November 17th 1898. Impartial Reporter.  BALLYSHANNON.  THE WORKHOUSE MASTERS DEATH.  HAWKER CHARGED WITH MANSLAUGHTER.  On Thursday at the coroner’s inquiry into the sudden death of Mr. Patrick Gavigan master of the Ballyshannon Workhouse, the circumstances of which have already been reported, two witnesses named Holland and J.  Cleary deposed to seeing the deceased receiving two blows on Saturday from a man named Charles Flanagan, a hawker.  Medical testament was to the effect that deceased suffered from diseased brain and that death resulted from extravasation of blood on the surface of the brain which might have been caused by a fall on the back or a blow on the side of the head.  The jury found that deceased died from extravasation of blood on the surface of the brain and that death was accelerated by a blow or by blows received on Saturday night from one Charles Flanagan.  Flanagan is in custody.  The prisoner has been returned for trial to the Ulster Winter Assizes at Belfast.
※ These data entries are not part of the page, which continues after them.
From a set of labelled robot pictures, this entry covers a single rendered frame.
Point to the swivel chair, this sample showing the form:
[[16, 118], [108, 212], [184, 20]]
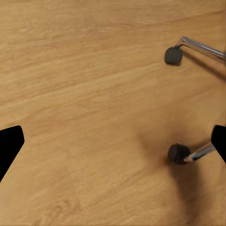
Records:
[[180, 154]]

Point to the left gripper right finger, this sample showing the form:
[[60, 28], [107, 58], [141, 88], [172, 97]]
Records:
[[218, 139]]

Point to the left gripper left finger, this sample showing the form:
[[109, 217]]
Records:
[[11, 141]]

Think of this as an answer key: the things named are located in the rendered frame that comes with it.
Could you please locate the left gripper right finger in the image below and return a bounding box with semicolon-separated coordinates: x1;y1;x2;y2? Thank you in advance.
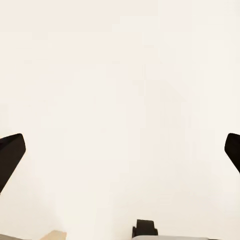
224;133;240;172

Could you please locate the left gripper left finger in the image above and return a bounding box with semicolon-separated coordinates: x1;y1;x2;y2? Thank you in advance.
0;133;26;193

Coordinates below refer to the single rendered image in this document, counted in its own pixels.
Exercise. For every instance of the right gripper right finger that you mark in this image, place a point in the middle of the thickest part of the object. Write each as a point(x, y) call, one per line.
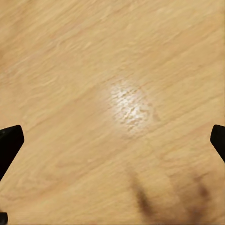
point(217, 139)

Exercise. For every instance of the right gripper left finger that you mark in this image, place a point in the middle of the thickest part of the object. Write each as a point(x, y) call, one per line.
point(11, 140)

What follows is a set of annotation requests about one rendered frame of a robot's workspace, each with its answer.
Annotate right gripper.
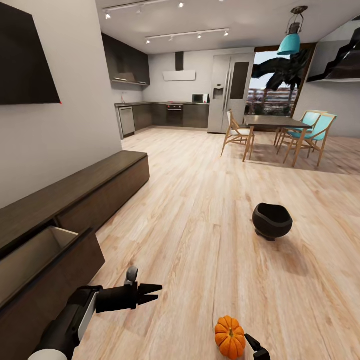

November 10th 1898.  ELECTION REJOICING IN KESH.  A GENERAL ILLUMINATION.  At 12.30 Wednesday the 2nd inst. a special wire conveyed the news that E.  M.  Archdale, Esq.  D.L, was declared our member for North Fermanagh.  Messengers were dispatched with the expected news to the supporters of Mr. Archdale who reside in remote corners of the district.  Ere the shades of night fell hundreds were seen, old and young, to make their way to the village to join in the rejoicing over the victory of Mr. Archdale.  As soon as darkness arrived in large bonfire was lighted on Dromard Hill and other hills to the north of Kesh.  Gunshots and ringing cheers everywhere echoed the news through the air that a Fermanagh man was the representative of Fermanagh men in the British House of Parliament.  Looking from an eminence above the old barracks, Kesh had the appearance of a portion of some great city animated with electric lights.  Every house, Unionist and Nationalist, was lighted to such an extent that the aspect of the village was most striking and for the first time the street lamps were all aglow.  At 7.30 tar barrels were brought into requisition by Mr. J.  Aiken, junior and located in the Fairgreen, then a torchlight procession marched from the vicinity of the Orange Hall through and around the village and finally took its stand where the tar barrels were placed.  After prolonged cheering for Mr. Archdale had ceased, Mr. W. J. May presided as chairman and gave a splendid address.  Dr. A. Aiken addressed those present of all creeds and classes on the occasion of their coming together to pay all honour they could to one worthy of their highest congratulations, Mr. E. M. Archdale.  (Cheers) Mr. Campbell, Mister J. Martin and others gave addresses.  Loud cheers were given for Mr. Archdale before quitting the Fairgreen.  Afterwards speaking and singing where continued in the Markethouse to a late hour.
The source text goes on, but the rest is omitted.